Obviously, things are never as simple as they seem. It’s usually almost impossible to hit your target state completely accurately. For example, you can try to develop a solution on a branch. However, as soon as you merge it into the main product line, it becomes clear that not everything will work as expected. There are bugs and missing features, some people are not happy with the new behavior, and so on. As a result, it’s unrealistic to expect that the dreamed state of a project can be reached in one cycle. However, that is acceptable. We can count on being able to perform multiple iterations, as illustrated in Figure 11-2. We know where we are heading. Certainly, sooner or later we’ll get there with just a few small steps.

Fig2

Figure 11-2. Maybe it just needs a few iterations!

We believe we’ll get there—one day. However, these steps might not be straightforward at all. As shown in Figure 11-3, there can be regressions. Each regression puts us further from our idealized dreamed state. Still, we might believe that one day we’ll get there. One day all the regressions will be eliminated! I am afraid that they won’t. That is simply not a realistic perspective. Though their effect can be minimized, regressions are here to stay. We need to learn to live with them. Let’s simply accept that our path from the initial state to the dreamed state won’t be straightforward. Let’s count on there being a number of regressions. That still gives us a chance, doesn’t it? It can take us a bit of additional time, but we’ll get there, eventually.

Fig3

Figure 11-3. We’ll get there—one day.

Unless . . . What if we don’t ever get there? The software project might become so complex that it becomes impossible to actually reach the desired target state (see Figure 11-4). At that point, we find ourselves in a situation that I call walking in circles. Just like entering a vicious circle, we can move forward step by step with a vision of getting closer, without ever finding our way to the end. In terms of the amoeba model, we might push its shape endlessly, hoping that it will match our dreamed vision, without ever reaching that state. Real projects tend to be like that!

Fig4

Figure 11-4. Oops!

In fact, real projects are worse! The model of an endless “fixing odyssey” follows only a single feature of a project. Real projects tend to have tens, thousands, or even more individual features. Those features can be watched individually. However, they don’t change synchronously and they don’t live in a vacuum. They influence each other. As a result, a fix that moves one feature closer to the dreamed state can cause a regression in another feature. That means that a single feature might even get to the target state, though it might leave that state as soon as you fix another feature (see Figure 11-5).

Fig5

Figure 11-5. Real projects are more complex.

PREVENT UPDATES AS MUCH AS POSSIBLE

My wife used to work as an accountant in a company that used an accounting system produced by a software factory named after a wizard. They paid a lot of money for hotline support. After a few years of observing them, I realized that the hotline had only one piece of advice to give its users: “Okay, that is a bug. You can work around it like this. However, it’s better to wait for a new update; then it will be fixed.” That is advice perfectly in keeping with their wizard name: “Wait, I am preparing a magical update!”

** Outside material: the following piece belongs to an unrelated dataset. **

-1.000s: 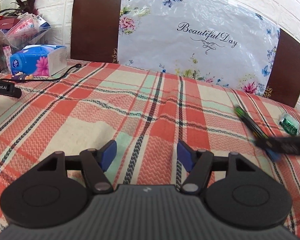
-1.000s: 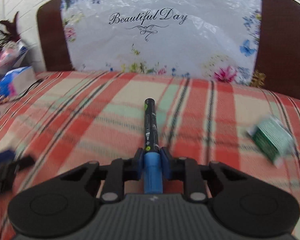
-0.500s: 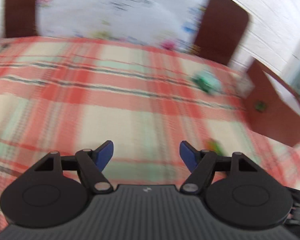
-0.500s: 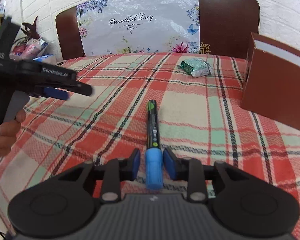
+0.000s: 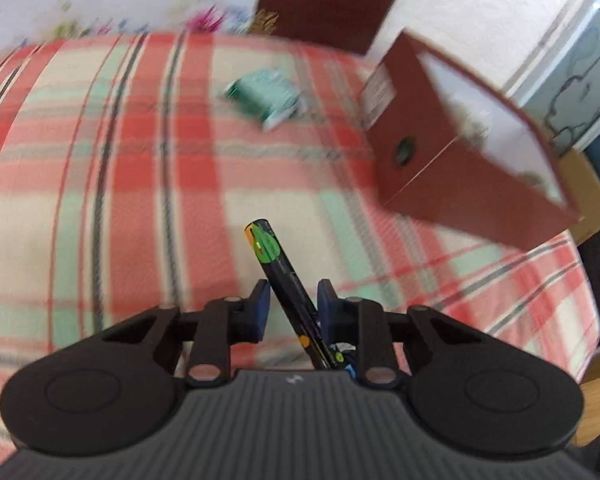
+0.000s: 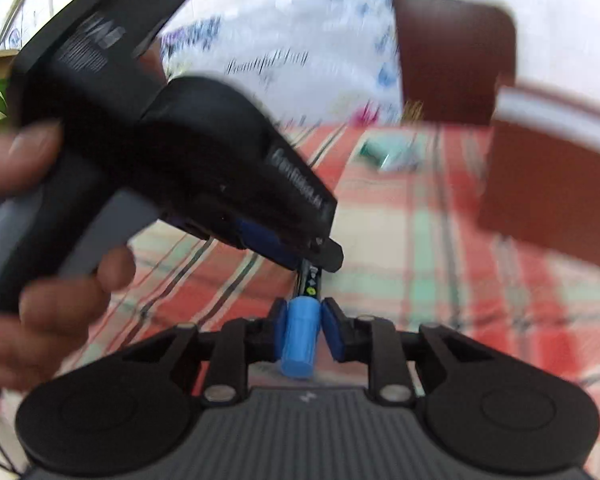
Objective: Organize objects
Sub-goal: 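Carry the marker into the brown box and release it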
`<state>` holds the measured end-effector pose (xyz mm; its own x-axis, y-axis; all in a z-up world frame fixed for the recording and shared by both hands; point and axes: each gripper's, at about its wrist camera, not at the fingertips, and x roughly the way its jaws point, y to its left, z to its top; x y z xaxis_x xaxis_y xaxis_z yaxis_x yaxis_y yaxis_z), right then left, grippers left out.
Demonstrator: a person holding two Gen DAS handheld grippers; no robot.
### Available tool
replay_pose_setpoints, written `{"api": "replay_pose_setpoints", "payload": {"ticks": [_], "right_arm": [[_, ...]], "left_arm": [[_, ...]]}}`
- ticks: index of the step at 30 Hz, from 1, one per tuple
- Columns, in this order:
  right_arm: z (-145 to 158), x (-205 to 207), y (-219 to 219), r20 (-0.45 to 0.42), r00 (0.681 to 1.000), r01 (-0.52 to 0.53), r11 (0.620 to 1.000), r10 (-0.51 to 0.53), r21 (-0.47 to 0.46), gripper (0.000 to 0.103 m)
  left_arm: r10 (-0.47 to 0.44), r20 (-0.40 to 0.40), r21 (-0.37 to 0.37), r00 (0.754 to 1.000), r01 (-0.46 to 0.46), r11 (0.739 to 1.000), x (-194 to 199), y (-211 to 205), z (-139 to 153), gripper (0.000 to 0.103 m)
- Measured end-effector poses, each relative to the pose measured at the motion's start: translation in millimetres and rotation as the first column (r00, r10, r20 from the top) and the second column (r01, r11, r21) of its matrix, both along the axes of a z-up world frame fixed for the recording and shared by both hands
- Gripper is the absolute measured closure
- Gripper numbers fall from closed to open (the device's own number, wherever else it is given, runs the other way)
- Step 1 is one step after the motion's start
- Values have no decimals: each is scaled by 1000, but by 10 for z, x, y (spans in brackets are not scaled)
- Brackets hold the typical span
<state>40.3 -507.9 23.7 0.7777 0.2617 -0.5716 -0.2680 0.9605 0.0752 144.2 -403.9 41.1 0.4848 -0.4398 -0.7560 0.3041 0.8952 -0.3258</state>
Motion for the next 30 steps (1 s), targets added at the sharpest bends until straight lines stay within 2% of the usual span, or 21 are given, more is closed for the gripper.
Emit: {"api": "replay_pose_setpoints", "payload": {"ticks": [4,6,9,12,15,17,20,23,27,30], "right_arm": [[355,28,-255,157,983,92,996,-93,14,83],[551,81,-411,236,962,141,990,-140,13,83],[713,229,-661,304,928,221,975,-216,17,83],[751,439,-966,301,908,286,956,-292,64,83],[702,691,-1224,280,893,338,936,-351,95,83],[625,894,-1347,239,896,357,927,-374,113,83],[458,1125,-1440,175,904,374,920,-390,119,69],[380,1087,-1517,168,900,380,912,-403,151,66],[391,922,-1556,168,874,427,885,-456,184,64],[450,754,-1649,169,849,464,860,-500,213,63]], "left_arm": [[-56,116,-73,992,65,995,137,-284,560,78],[-89,168,-75,982,102,992,218,-498,796,78],[-143,212,-73,967,162,984,406,-890,1014,79],[-194,241,-43,951,210,977,576,-1256,1053,79],[-225,217,-15,950,234,972,795,-1529,971,79],[-217,205,40,954,213,976,907,-1677,862,78],[-196,185,112,963,178,978,998,-1748,727,77],[-198,195,119,961,177,977,958,-1623,702,76],[-188,239,131,953,160,978,824,-1482,755,70],[-193,268,147,944,157,976,666,-1417,773,61]]}}
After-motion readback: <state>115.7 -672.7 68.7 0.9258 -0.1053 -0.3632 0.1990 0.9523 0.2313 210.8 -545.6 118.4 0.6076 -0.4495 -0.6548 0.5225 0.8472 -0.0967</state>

I believe there were at least three updates while I was watching and as far as I can tell, they always fixed something, but simultaneously caused a number of regressions. My wife told me that she needed to spend hours on the hotline to learn how to perform various SQL selects and updates to fix the databases to work with the updated versions.

Software projects tend to walk simultaneously in many vicious circles. The amoeba model is an accepted reality. If there is a huge outstanding problem, it can always be fixed. You simply have to accept the collateral damage caused by regressions all around. That is why people are generally afraid of updates. Most of our experience tells us that it’s better to live with something that is sort of working than to risk an update to a new version, with unknown behavior: “Oops, just don’t touch that part of the application!”

UPGRADE X SERVER OR NOT?

All users running Linux on their own notebooks, two years before or after 2006, know the following feeling: “Okay, I have a sort of working system. It works. It can hibernate and most of the time it can also awake from hibernation. It doesn’t suspend, but that is probably acceptable. Should I risk an update to a new version of X server with the hope that suspend starts to work as well, while risking that I’ll lose the ability to hibernate?”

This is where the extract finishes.